Ao consolidar o senso comum sobre o tema, a maioria dos veículos de mídia ignora que muitos movimentos reivindicatórios surgem a partir de uma exigência econômica (imaginemos uma greve dentro de uma campanha salarial), mas obviamente ela também se relaciona com a política. E isso principalmente em um momento quando as medidas políticas do governo federal têm impacto direto sobre a vida das pessoas – na educação, saúde, assistência social, trabalho e previdência. Fica a pergunta simples, mas: o que estaria fora da política, no caso? Qual luta seria então legítima?

A direita condena os movimentos dos trabalhadores

A participação de organizações políticas é normal nesses movimentos, que são mais amplos que o papel dessas organizações. Quem acompanhou sabe que partidos de esquerda e sindicatos não tiveram protagonismo, mas sim prestaram apoio aos estudantes.

Enquanto as organizações de esquerda se somavam à rede de apoio aos secundaristas, as organizações de direita se esforçavam para – no sentido oposto – desocupar as escolas. Até o momento, a direita sequer consegue inserção em movimentos da classe trabalhadora, embora chegue a escrever que os sindicatos e movimentos sociais “são aparelhados pelas organizações de esquerda”.
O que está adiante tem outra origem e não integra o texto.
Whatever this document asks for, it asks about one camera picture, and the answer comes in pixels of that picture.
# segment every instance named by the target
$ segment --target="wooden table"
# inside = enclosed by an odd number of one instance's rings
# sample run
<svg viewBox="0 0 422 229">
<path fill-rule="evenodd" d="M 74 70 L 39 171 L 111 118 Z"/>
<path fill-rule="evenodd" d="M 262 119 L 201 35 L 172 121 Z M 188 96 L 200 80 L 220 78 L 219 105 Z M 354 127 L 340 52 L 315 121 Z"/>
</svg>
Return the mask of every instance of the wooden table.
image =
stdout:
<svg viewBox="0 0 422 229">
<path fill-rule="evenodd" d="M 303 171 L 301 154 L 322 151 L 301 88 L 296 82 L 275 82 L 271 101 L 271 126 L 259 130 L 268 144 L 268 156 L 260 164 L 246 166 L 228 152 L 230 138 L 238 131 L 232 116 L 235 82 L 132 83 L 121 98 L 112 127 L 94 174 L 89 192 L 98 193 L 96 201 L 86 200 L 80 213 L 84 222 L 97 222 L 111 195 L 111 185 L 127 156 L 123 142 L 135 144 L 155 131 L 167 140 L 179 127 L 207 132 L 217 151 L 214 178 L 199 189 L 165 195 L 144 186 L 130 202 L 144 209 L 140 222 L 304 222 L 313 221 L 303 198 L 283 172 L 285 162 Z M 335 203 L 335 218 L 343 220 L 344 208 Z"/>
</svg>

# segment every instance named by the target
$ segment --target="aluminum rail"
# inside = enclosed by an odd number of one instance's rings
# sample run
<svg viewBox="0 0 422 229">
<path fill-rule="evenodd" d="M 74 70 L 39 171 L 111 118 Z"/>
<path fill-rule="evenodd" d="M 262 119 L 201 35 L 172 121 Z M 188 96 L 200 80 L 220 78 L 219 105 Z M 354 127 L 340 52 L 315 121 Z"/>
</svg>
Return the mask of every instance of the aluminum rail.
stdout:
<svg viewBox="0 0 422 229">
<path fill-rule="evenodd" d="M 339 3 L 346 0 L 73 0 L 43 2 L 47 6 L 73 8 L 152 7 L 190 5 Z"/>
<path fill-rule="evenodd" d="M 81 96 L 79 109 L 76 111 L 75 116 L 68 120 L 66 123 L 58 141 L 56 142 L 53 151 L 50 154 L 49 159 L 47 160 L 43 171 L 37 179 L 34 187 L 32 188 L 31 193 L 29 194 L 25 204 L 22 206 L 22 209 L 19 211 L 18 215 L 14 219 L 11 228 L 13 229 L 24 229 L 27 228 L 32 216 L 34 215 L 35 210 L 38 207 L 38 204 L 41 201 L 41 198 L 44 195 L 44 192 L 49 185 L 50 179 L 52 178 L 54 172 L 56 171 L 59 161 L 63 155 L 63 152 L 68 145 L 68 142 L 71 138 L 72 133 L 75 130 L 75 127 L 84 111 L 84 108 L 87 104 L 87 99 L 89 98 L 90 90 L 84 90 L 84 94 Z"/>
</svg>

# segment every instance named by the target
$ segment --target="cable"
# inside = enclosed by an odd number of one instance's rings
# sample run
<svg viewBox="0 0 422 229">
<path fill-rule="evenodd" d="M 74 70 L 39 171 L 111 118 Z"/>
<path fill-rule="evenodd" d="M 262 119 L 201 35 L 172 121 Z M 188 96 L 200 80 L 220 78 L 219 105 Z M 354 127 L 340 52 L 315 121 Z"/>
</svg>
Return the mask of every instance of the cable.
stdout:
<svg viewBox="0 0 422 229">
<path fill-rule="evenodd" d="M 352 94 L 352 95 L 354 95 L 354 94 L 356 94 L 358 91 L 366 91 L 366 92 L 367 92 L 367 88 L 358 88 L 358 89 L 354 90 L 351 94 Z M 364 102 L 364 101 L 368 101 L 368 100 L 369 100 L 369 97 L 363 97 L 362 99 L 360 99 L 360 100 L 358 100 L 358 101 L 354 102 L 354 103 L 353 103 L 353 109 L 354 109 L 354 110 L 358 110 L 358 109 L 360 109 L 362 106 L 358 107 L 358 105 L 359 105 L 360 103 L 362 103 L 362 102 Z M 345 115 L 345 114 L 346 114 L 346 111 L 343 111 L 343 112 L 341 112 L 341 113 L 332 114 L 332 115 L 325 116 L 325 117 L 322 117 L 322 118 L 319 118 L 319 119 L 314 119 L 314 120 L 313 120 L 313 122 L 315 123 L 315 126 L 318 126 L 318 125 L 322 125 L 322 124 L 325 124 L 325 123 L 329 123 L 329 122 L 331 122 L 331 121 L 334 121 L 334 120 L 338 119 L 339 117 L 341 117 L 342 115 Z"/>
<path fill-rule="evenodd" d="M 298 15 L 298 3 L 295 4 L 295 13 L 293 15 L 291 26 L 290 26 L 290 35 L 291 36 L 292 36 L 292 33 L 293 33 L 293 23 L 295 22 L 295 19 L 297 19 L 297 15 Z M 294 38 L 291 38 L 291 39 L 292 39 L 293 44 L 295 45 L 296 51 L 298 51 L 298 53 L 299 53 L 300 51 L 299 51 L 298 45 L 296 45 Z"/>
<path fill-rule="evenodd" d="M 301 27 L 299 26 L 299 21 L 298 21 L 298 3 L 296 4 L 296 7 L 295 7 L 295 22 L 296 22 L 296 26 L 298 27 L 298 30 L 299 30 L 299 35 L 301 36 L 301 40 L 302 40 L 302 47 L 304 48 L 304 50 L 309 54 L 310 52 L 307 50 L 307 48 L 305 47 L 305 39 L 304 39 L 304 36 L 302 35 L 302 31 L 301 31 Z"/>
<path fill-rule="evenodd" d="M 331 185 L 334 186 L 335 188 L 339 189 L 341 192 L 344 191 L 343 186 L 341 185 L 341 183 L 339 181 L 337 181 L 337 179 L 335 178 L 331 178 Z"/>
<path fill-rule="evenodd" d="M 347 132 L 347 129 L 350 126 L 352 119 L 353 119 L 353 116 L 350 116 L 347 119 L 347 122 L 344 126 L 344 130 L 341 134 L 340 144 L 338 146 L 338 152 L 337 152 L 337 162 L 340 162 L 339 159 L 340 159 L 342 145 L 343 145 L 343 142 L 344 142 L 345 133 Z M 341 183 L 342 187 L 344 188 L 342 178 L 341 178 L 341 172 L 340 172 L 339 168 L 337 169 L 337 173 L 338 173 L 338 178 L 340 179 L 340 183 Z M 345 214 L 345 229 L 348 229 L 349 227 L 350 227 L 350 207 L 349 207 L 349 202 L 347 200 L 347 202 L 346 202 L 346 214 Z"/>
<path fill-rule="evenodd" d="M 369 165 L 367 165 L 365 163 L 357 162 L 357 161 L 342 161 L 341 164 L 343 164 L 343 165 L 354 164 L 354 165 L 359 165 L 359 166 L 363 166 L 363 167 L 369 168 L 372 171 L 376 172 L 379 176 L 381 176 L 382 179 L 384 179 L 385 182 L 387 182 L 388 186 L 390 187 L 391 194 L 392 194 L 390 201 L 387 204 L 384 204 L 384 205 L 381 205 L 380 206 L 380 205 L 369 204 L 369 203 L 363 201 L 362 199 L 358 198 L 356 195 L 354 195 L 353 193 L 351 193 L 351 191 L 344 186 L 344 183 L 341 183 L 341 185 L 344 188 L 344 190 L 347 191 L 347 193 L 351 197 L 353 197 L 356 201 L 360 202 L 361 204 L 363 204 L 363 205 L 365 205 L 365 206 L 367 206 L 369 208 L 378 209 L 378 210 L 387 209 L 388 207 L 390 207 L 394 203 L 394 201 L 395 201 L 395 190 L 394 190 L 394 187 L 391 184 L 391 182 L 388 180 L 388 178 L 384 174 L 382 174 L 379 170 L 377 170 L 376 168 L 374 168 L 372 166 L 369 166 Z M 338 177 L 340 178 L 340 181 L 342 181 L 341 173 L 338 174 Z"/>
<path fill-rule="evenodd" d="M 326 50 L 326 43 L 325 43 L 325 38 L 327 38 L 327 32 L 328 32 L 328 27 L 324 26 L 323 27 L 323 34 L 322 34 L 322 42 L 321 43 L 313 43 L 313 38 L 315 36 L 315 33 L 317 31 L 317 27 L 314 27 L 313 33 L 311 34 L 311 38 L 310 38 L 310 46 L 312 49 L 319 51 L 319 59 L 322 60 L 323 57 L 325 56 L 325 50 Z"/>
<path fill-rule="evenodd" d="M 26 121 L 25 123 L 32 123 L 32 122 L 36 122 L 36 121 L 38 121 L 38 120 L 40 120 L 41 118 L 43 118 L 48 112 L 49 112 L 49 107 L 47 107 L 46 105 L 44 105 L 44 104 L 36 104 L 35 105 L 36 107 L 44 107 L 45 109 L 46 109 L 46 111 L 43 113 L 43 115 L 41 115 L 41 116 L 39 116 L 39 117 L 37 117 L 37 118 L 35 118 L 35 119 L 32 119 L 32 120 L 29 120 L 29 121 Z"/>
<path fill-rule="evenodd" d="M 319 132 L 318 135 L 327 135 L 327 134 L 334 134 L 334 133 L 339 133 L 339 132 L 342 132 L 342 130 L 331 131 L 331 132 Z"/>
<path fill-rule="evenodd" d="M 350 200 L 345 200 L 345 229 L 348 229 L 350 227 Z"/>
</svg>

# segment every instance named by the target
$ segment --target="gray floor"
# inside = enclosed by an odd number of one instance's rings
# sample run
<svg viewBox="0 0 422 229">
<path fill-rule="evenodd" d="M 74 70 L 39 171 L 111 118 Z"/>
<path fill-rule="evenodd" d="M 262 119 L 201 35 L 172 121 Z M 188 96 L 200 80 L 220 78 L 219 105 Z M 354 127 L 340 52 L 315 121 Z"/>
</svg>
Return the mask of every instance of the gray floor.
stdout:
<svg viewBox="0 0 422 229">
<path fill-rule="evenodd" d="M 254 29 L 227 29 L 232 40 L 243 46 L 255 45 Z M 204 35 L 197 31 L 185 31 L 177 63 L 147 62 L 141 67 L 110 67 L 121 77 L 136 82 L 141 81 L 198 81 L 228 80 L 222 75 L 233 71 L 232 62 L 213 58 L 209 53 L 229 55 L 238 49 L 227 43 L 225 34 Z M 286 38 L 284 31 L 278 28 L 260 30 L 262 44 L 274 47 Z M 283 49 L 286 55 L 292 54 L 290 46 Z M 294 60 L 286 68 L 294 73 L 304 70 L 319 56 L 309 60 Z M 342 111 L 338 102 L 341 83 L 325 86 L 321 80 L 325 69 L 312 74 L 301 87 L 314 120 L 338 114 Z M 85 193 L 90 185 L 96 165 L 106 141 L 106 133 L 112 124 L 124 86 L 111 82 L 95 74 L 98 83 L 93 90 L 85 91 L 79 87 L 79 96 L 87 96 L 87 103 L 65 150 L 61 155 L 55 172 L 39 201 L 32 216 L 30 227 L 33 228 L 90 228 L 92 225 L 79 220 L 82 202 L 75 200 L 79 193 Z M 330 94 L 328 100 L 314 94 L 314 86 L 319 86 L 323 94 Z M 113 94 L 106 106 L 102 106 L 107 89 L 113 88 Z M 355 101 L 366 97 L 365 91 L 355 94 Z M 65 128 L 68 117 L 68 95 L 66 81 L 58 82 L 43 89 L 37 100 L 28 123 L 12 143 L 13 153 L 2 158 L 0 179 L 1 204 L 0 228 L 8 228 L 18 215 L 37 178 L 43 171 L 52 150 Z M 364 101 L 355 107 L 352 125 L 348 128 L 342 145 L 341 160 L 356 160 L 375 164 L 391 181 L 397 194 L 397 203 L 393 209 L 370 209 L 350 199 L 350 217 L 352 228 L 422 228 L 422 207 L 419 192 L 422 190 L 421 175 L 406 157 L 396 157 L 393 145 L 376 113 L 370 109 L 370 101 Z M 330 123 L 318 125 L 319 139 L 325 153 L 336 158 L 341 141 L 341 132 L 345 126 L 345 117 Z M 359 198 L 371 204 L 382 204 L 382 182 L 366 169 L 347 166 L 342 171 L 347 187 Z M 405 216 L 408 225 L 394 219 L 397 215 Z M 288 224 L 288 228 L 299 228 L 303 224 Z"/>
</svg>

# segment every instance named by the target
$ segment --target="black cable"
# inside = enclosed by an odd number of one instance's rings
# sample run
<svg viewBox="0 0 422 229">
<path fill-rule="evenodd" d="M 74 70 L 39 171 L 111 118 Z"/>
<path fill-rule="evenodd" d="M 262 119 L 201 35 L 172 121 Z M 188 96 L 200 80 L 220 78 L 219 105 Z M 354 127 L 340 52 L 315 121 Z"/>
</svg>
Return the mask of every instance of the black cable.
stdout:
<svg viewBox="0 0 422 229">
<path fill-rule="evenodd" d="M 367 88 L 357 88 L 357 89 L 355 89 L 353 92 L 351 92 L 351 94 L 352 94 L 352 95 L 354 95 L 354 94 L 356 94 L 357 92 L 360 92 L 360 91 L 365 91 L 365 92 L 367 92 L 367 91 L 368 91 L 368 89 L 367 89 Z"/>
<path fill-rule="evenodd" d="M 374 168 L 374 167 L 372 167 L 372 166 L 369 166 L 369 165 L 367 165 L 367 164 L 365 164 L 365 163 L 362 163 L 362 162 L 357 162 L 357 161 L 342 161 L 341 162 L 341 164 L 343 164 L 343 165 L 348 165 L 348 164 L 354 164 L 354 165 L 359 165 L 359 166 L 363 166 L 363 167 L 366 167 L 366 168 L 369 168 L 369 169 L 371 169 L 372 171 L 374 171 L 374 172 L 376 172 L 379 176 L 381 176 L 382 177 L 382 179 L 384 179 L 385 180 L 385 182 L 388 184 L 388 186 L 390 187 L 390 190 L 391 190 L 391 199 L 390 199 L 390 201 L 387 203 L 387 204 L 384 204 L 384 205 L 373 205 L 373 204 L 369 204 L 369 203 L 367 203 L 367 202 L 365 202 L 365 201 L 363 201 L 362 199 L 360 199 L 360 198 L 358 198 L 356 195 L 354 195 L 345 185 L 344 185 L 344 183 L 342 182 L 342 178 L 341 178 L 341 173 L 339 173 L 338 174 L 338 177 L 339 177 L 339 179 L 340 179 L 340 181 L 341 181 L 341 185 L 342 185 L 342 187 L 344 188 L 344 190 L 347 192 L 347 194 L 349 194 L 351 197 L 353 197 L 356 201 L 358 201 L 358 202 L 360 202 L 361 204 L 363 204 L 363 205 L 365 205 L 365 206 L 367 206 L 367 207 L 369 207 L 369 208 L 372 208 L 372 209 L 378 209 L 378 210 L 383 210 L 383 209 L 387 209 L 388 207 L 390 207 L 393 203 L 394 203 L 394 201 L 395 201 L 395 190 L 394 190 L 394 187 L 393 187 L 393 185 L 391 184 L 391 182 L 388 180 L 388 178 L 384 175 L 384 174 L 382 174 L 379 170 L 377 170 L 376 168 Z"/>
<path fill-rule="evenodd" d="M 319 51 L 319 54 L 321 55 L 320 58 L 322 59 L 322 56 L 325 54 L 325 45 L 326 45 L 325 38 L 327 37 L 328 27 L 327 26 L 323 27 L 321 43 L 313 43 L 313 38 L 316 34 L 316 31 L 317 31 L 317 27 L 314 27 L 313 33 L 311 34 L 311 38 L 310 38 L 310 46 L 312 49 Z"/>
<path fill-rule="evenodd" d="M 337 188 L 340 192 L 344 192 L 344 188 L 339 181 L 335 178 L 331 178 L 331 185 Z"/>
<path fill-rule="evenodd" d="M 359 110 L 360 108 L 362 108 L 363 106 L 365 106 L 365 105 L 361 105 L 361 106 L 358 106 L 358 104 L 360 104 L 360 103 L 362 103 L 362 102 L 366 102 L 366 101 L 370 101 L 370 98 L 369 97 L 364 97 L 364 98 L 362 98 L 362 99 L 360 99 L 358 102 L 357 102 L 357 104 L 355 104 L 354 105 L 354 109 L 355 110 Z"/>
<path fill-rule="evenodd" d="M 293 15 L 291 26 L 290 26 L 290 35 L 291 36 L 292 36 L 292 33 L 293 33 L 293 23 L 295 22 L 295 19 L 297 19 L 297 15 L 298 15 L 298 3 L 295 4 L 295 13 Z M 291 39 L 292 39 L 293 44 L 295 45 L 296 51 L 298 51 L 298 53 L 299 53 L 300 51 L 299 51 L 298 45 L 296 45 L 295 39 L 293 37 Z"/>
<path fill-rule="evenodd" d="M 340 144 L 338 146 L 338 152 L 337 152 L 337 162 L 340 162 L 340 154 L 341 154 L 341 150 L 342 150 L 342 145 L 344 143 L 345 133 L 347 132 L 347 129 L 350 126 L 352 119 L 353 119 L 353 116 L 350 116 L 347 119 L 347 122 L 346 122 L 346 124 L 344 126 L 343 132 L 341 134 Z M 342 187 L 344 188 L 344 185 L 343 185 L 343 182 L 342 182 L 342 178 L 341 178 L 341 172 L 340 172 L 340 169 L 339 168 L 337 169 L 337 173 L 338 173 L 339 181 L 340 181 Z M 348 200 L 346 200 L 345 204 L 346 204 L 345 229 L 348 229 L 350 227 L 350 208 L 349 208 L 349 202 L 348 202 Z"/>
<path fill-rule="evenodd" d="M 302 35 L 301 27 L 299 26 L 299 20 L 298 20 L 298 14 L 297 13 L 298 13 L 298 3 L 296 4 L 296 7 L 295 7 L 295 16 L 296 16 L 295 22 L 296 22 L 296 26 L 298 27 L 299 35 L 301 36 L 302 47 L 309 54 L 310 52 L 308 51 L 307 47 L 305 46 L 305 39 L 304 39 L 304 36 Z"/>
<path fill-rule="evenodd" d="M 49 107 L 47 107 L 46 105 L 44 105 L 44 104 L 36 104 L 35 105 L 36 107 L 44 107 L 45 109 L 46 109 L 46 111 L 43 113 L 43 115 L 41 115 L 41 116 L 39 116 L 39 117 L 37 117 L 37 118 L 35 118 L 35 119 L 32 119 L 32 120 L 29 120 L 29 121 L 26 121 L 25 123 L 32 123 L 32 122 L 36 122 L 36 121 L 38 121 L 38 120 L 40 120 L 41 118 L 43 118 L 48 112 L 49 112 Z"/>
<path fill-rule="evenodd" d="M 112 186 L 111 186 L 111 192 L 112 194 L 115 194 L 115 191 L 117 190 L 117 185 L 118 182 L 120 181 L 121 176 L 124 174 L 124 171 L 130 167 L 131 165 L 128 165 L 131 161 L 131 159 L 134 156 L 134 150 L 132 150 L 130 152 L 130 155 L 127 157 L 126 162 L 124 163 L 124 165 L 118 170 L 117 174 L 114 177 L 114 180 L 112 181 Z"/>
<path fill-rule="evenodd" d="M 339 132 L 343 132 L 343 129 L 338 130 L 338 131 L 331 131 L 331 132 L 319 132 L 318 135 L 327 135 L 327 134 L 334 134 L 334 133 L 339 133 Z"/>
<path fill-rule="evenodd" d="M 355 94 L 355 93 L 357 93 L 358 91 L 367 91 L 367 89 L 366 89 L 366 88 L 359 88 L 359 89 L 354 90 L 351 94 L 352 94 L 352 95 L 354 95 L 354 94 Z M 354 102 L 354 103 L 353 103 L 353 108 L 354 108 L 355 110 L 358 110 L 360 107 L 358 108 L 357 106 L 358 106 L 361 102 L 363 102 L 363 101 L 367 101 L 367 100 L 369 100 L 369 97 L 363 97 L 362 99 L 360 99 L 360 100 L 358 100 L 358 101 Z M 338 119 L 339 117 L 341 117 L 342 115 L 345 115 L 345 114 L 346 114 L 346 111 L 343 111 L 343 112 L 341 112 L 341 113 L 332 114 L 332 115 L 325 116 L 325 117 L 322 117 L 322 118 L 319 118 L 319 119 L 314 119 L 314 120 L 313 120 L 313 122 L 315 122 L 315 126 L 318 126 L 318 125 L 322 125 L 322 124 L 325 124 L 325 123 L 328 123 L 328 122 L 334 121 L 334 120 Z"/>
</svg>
Seria bom avisar então a grupos como o MBL e a “Direita Curitiba” que a construção de um sindicato ou movimento demanda acordar cedo, dedicação de tempo e, por princípio, apoiar e não condenar os trabalhadores. A experiência recente quando o PSDB buscou criar o “PSDB sindical”, para atuar no movimento de trabalhadores, foi um fracasso e não vingou.

A crítica de que a atuação dos partidos deslegitima os movimentos populares desconsidera quais partidos apoiam movimentos da sociedade – e quais não apoiam.

O papel da mídia deveria ser ao menos colocar essas questões nos termos certos. Uma vez que o papel de confundir já está sendo cumprido pelo governador Richa.